KU forward Mitch Lightfoot is back for his final run with Kansas basketball, and, for the second year in a row, questions have surfaced about whether Lightfoot might redshirt the upcoming season.
“It’s something we can think about,” said Lightfoot on Monday, his eyes conveying a sense of deja vu to similar questions he heard at this time last year. “But at this point in time I haven’t really.”
Loaded with size and depth up front for the second consecutive summer, one of KU’s primary strengths heading into the 2019-20 season appears to be its big men.
But that was the case a year ago, as well, and then Udoka Azubuike injured his wrist nine games in and Silvio De Sousa served a season-long NCAA suspension.
Azubuike and De Sousa are both back this season. And with sophomore David McCormack transforming into what Kansas coach Bill Self described Monday as “the most improved guy on our team, hands down,” the question of how many minutes will be available for a fourth big in KU’s rotation suddenly becomes a logical one.
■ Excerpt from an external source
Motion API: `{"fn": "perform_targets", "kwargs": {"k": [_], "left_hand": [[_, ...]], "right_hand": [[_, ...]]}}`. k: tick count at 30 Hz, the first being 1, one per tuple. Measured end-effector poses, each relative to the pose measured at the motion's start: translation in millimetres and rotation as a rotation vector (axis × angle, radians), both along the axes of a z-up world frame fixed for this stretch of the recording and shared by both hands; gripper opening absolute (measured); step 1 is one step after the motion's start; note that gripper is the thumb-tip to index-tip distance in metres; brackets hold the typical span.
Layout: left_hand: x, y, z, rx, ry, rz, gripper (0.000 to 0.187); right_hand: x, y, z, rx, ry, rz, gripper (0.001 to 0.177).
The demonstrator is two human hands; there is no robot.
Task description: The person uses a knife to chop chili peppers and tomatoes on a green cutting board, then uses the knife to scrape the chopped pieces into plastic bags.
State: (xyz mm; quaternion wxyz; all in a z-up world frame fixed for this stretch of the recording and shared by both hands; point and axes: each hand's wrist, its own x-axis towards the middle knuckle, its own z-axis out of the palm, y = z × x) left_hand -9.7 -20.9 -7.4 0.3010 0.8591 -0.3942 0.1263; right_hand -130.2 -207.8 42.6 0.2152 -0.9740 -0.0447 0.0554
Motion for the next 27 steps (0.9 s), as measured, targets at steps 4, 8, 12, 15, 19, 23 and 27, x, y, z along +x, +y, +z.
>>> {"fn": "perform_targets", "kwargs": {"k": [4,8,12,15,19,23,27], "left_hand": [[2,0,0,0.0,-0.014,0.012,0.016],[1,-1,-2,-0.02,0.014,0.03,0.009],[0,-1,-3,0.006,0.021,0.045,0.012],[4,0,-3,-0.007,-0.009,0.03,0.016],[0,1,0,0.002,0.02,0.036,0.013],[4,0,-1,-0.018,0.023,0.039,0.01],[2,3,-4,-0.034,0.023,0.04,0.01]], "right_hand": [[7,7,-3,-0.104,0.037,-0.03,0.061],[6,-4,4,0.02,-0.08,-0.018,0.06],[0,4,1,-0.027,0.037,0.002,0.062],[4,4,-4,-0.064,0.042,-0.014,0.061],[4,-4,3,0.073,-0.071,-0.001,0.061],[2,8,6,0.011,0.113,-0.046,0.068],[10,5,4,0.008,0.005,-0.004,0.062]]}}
“I was thinking about it the other day,” Lightfoot said. “I was looking around and (thought), ‘Hey, dang, all the big guys; it’s the same group that I worked out with last year.’ It’s kind of cool to actually have everyone on the court, healthy. And I think (with) everybody together it’ll be pretty special.”
Lightfoot’s grit, competitive nature and willingness to sacrifice life and limb for the good of the team has endeared him to both KU fans and the Kansas coaching staff alike.
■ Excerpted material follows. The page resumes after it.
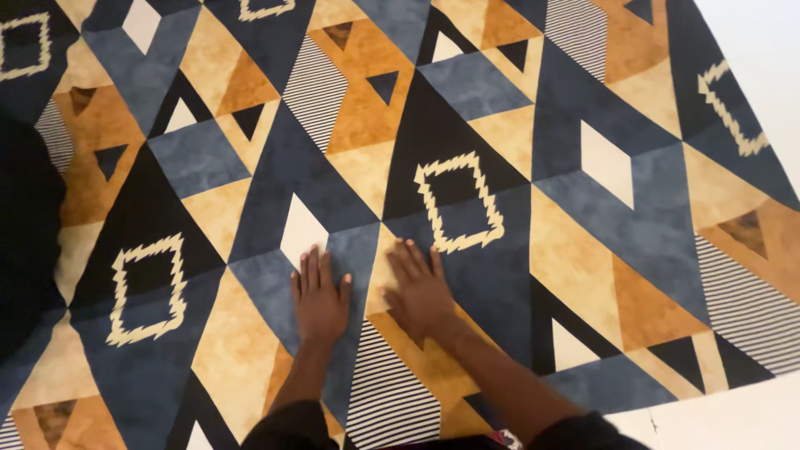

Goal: The person smooths a patterned bed sheet on a bed using both hands. They repeatedly pat and rub the fabric to remove wrinkles, moving from the center of the bed towards the edges and corners.

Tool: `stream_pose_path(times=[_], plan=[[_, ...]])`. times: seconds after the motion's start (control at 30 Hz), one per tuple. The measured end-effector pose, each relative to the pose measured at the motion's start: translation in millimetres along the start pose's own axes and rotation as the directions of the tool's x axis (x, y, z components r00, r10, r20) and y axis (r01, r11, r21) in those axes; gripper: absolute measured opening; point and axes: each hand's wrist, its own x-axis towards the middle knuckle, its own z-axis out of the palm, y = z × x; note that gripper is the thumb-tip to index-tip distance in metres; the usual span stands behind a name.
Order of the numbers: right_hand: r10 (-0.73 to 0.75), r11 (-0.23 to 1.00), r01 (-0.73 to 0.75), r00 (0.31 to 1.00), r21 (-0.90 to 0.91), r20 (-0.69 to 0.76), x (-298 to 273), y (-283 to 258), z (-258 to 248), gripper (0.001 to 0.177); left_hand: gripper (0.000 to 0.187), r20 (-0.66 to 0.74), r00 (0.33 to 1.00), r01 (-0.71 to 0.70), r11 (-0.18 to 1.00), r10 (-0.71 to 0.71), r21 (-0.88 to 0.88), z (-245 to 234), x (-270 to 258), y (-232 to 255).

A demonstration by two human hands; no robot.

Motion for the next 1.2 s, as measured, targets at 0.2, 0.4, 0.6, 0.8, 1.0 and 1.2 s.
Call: stream_pose_path(times=[0.2, 0.4, 0.6, 0.8, 1.0, 1.2], plan=[[0.594, 0.795, -0.605, 0.792, -0.045, -0.141, -42.2, 128.3, -51.9, 0.071, 0.063, -0.029, 0.998, -0.049, 0.998, 0.049, -0.029, -23.0, -25.0, -14.4], [0.290, 0.908, -0.346, 0.926, -0.237, -0.240, -14.1, 75.2, 0.9, 0.070, 0.061, 0.011, 0.997, 0.074, 0.996, -0.074, -0.050, -23.0, -6.7, -4.1], [-0.013, 0.995, 0.021, 0.996, -0.093, 0.094, -0.8, -25.9, 7.8, 0.071, 0.067, -0.101, 0.995, -0.013, 0.999, 0.009, -0.039, -23.2, -8.2, -12.2], [0.607, 0.772, -0.626, 0.777, -0.111, -0.164, -39.9, 45.0, -42.6, 0.062, 0.070, -0.080, 0.997, -0.005, 0.996, -0.002, -0.093, -23.3, -6.7, -17.2], [0.452, 0.864, -0.485, 0.866, -0.137, -0.214, -49.3, 7.7, -2.3, 0.061, 0.069, -0.094, 0.996, 0.000, 0.996, -0.008, -0.086, -26.6, -9.8, -12.4], [0.092, 0.992, -0.092, 0.996, -0.084, -0.006, -39.5, -61.2, 12.8, 0.066, 0.067, -0.096, 0.995, -0.020, 0.986, 0.004, -0.164, -28.9, -11.8, -20.6]])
To that end, Lightfoot acknowledged — just as he did a season ago — that redshirting the 2019-20 season and sticking around KU for two more seasons, instead of just one, would not be the worst thing to ever happen to him.
“I mean, yeah, I would,” he said when asked directly if he would consider redshirting this season. “But that’s a decision we haven’t made yet.”
Added Self, when asked about the prospects of anyone on his 2019-20 roster redshirting: “Possibly, yeah. I don’t know though. Nobody has to sit out. So I don’t know what we’ll do, if anything, with that.”
Regardless of what role awaits in Lawrence, Lightfoot enters the summer energized by his recent trip of a lifetime.
In late May, the KU senior traveled to Israel to play a handful of games with an Athletes in Action team which former KU great Wayne Simien served as an assistant coach.
Lightfoot, who wore No. 8 and was accompanied by his younger brother, Miles, a freshman-to-be at Army, said there was more to the experience than working on his game.
“For us, it was more spiritual than it was the basketball side of it,” Lightfoot said. “Getting to further my faith and connect stories to actual places was pretty cool.”
Lightfoot’s group, which included former Eudora High and current Creighton standout Mitchell Ballock, toured Mount of Olives, Garden of Gethsemane and other historic and sacred sites in and around Jerusalem.
“Wayne reached out to me about it and we did our research and decided that would be kind of cool,” Lightfoot said. “It was kind of me and my brother’s last time playing together on the same team, I got to play with good players and got to experience a different kind of basketball. It was something special.”
While nothing about KU’s 2019-20 rotation is anywhere close to solidified today, the 6-foot-9, 225-pound Lightfoot, who played 399 minutes as a junior and 531 minutes as a sophomore, — both second among big men on those rosters — has been KU’s fourth big man before.
That came during his freshman season, when he played 102 minutes and was behind Landen Lucas (895), Carlton Bragg Jr. (429) and Dwight Coleby (134). But it’s been five seasons since the fourth Jayhawk in KU’s big man rotation played more than 134 minutes. And spreading that kind of playing time out over a 30- to 40-game season, does not generate very many quality minutes for the players a little further down the bench.
No matter how things play out in the next few months, Lightfoot vows to operate the same way KU fans have come to love during the past three years. Toughness, a never-back-done mindset and team-first approach will drive him. And, in the meantime, Lightfoot, the senior, will do his best to guide his teammates.
“It’s crazy,” he said of his place at the top of KU’s eligibility totem pole. “I thought I just got here. But it’s been a cool experience. Being a senior is something special. You get to give some knowledge off to the younger guys (and) I think we have a good combination of vets and young guys.”